━━━━━ Input for this task

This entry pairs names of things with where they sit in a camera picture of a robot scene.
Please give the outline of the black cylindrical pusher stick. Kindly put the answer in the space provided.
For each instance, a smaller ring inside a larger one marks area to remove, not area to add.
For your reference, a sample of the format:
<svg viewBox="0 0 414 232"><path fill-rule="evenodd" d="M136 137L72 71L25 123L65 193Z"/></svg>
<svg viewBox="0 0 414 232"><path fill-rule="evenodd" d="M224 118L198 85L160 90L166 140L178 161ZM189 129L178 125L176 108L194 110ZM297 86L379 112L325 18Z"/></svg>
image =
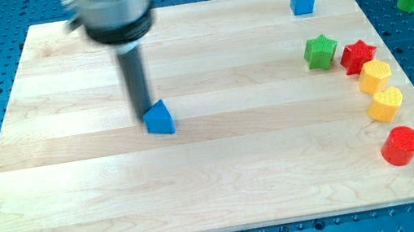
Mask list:
<svg viewBox="0 0 414 232"><path fill-rule="evenodd" d="M139 41L135 41L125 43L117 47L115 51L132 109L137 119L142 120L146 111L151 108L152 103L139 48Z"/></svg>

━━━━━━━━━━

● **Exercise details**:
Print the data word for word and omit the pictures.

● **Your solution**:
This entry pairs names of things with where they sit in a camera picture of a robot scene.
Please give the outline of the black cylindrical pusher stick. Kindly put the answer in the space provided.
For each instance, a smaller ring inside a larger one marks area to remove, not area to add.
For your reference, a sample of the format:
<svg viewBox="0 0 414 232"><path fill-rule="evenodd" d="M136 137L72 71L25 123L65 193Z"/></svg>
<svg viewBox="0 0 414 232"><path fill-rule="evenodd" d="M224 118L198 85L160 90L166 140L178 161ZM189 129L178 125L176 108L194 110ZM297 86L379 112L325 18Z"/></svg>
image =
Mask list:
<svg viewBox="0 0 414 232"><path fill-rule="evenodd" d="M139 41L135 41L125 43L117 47L115 51L132 109L137 119L142 120L146 111L151 108L152 103L139 48Z"/></svg>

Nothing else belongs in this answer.